Namun, apakah aku jatuh cinta
pada Rian? Itu yang masih menjadi pertanyaanku. Aku nyaman dengan dia. Aku
bebas berekspresi saat bersama dia. Namun apakah aku jatuh cinta? Pertemuan
tadi aku maksudkan untuk menebus kesalahanku di masa lalu karena sering
mengabaikan Rian. Namun apakah aku jatuh cinta?
1 jam sudah aku menunggu Rian,
namun dia tak kunjung juga datang ke stasiun.
Rian: “Lara... masih di stasiun kan?”
5 menit kemudian.
Lara: “Iya Rian"
Rian: "Maaf Lara. Ini masih dijalan. Sebentar lagi aku sampai”

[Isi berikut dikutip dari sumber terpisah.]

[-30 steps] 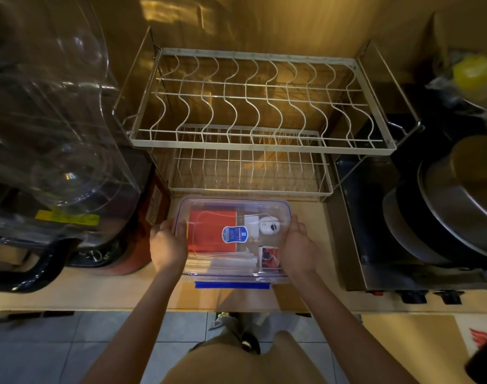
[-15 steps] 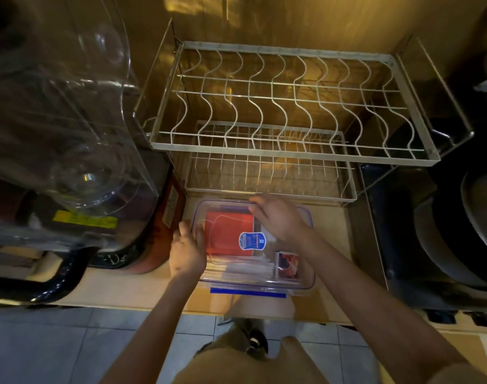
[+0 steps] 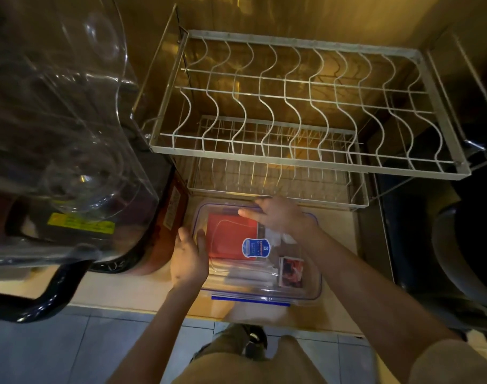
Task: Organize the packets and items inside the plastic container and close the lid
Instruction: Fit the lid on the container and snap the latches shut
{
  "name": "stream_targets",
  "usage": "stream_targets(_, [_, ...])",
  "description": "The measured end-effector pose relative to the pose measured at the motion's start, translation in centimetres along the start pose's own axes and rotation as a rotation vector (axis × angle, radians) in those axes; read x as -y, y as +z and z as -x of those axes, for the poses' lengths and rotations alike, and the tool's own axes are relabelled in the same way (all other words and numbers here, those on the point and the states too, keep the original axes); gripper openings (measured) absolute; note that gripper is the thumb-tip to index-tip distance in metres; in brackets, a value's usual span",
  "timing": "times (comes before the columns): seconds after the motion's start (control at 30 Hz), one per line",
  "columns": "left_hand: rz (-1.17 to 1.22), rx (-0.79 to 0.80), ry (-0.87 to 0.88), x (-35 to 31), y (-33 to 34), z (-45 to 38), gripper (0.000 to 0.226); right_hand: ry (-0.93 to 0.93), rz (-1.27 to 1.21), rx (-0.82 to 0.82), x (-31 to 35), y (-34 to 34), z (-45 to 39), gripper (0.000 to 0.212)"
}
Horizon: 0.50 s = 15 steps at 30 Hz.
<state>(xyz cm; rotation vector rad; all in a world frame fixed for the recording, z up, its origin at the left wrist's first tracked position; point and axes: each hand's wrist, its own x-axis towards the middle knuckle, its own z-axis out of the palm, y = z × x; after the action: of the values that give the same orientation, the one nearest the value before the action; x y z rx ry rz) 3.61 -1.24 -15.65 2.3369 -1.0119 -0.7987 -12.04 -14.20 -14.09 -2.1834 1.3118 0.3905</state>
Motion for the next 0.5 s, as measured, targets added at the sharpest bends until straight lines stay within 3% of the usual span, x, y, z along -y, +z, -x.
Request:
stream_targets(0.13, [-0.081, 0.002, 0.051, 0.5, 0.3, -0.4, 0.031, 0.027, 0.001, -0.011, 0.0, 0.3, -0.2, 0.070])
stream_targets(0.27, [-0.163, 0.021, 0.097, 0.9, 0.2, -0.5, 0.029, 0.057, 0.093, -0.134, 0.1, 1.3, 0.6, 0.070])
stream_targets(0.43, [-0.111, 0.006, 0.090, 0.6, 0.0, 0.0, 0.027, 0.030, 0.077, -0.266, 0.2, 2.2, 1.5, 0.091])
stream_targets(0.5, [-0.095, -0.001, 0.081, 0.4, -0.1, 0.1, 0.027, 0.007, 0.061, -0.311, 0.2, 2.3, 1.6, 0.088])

Oke. mungkin 10 menit lagi kita
jumpa dan mungkin itu waktu yang cukup untuk bisa mengobrol lagi dengannya. Dan
tak terasa sudah 45 menit berlalu, namun Rian pun tak kunjung datang. Jujur,
aku tak merasa bersedih dengan itu. Aku hanya kasihan dengan Rian. Sepertinya
dia akan sia-sia sampai ke stasiun karena sebentar lagi keretaku akan datang.

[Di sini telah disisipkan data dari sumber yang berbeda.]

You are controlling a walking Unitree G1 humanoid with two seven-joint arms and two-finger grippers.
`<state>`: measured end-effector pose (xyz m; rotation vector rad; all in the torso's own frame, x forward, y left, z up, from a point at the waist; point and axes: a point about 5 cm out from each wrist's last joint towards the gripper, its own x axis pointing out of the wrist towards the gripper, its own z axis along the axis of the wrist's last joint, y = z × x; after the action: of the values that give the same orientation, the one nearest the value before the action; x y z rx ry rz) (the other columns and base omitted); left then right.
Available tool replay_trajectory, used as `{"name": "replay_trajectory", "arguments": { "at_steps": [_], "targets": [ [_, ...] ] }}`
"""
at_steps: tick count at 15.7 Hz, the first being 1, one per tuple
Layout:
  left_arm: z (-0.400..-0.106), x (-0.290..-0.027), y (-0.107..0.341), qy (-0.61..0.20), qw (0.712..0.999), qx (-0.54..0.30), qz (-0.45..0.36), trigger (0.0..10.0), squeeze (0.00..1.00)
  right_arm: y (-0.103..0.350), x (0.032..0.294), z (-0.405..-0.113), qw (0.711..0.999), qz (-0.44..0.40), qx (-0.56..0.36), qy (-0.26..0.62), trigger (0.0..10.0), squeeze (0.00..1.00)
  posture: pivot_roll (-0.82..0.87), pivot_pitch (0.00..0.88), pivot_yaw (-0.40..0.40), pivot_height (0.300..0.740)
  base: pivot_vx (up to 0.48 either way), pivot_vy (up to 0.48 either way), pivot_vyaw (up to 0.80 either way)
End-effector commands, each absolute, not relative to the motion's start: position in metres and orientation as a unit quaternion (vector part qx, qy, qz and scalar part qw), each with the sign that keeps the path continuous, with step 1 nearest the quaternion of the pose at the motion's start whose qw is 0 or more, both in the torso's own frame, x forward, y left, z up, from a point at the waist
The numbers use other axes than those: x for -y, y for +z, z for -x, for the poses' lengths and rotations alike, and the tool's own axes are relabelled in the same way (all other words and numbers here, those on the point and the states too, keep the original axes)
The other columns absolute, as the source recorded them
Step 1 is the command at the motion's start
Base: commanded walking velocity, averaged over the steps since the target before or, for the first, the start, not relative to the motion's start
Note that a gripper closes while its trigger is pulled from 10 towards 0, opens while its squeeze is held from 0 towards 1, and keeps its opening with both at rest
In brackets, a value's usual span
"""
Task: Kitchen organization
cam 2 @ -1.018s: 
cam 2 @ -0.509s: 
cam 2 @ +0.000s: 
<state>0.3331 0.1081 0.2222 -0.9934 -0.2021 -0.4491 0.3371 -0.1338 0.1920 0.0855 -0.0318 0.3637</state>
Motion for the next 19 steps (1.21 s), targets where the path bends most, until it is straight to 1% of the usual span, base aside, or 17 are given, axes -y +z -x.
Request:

Dan memang benar. Kereta dari arah timur, kini sudah masuk ke stasiun dan akan
membawaku kembali ke kota tempatku kuliah.
Aku masih mencoba untuk
menunggunya.
Dan...
Dan...
Dan akhirnya dia datang. Dia
datang dengan terburu-buru. Aku tak tahu apa yang terjadi selama perjalanannya
menuju stasiun. Tak sempat lagi dia menceritakan semuanya kepadaku.

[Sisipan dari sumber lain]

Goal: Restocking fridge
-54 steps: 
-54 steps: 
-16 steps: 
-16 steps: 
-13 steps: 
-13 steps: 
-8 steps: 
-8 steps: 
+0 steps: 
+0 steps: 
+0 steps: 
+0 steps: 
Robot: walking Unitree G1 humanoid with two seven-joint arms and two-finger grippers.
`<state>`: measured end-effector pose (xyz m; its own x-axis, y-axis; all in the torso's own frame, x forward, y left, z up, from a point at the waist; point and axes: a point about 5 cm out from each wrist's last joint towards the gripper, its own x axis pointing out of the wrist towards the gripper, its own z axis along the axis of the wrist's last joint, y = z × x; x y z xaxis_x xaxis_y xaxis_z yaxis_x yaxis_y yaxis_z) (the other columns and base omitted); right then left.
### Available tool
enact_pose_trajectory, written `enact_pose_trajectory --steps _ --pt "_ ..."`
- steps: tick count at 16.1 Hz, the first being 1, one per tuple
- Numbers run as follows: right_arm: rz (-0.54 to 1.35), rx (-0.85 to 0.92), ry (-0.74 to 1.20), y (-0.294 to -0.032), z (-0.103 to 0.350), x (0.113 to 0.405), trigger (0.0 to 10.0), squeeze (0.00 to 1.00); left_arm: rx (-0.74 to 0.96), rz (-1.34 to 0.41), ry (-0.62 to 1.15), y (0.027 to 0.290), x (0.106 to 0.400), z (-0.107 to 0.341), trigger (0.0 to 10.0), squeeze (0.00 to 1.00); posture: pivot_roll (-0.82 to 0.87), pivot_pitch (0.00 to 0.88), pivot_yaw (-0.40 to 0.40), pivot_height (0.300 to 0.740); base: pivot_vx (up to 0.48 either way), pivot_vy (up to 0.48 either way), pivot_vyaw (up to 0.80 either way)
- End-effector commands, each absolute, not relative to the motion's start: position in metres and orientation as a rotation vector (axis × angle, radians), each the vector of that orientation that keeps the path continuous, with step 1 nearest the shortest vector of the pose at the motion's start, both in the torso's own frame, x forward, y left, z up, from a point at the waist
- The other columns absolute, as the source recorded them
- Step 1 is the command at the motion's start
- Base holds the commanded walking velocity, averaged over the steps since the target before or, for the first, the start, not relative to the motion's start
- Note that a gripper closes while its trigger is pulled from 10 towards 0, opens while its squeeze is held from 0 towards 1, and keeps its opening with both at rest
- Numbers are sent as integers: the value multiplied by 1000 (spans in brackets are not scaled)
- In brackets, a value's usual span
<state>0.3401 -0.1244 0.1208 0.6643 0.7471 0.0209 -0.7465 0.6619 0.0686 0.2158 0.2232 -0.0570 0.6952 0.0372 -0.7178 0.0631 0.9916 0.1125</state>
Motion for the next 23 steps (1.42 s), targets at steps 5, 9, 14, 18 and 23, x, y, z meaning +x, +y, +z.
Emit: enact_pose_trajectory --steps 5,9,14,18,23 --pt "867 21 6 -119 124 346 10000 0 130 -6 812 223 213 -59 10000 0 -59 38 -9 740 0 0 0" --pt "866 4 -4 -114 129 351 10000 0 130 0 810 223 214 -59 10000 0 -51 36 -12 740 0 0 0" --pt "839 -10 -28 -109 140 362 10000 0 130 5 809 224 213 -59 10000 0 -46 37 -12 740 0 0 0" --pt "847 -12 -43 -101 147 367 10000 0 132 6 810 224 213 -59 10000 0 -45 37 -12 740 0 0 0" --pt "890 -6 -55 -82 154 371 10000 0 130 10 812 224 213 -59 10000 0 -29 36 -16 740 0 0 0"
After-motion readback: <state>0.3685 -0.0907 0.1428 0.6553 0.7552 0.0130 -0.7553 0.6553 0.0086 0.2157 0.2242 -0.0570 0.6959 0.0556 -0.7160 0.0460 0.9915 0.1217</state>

Rian: “Lara... maafkan aku. Aku terlambat”
Lara: “Nggak papa Rian. Tapi aku harus pergi... bye...”
Lalu aku berjalan menuju arah
gerbong yang menjadi tempat dudukku.
Rian: “Ra....”
Dia memanggil. Aku menoleh. Dan
aku hanya tersenyum.
Lalu aku menaiki gerbong kereta, berdiri
dipintu masuk. Melihat Rian yang hanya berdiri terpaku seorang diri. Terlihat
rasa lelah menyelimutinya. Nafas yang masih terlihat terengah-engah dicobanya
untuk diabaikan sementara. Dan kereta api lambat laun berjalan meninggalkan
stasiun. Rian terlihat semakin mengecil lalu hilang.
Lara: “Maafkan aku Rian, aku sadar ternyata aku belum bisa jatuh cinta
kepadamu”
Rian: “Nggak papa ra...”
Dan setelah itu tak pernah lagi
kudengar kabar darinya. Rian bagai hilang ditelan bumi.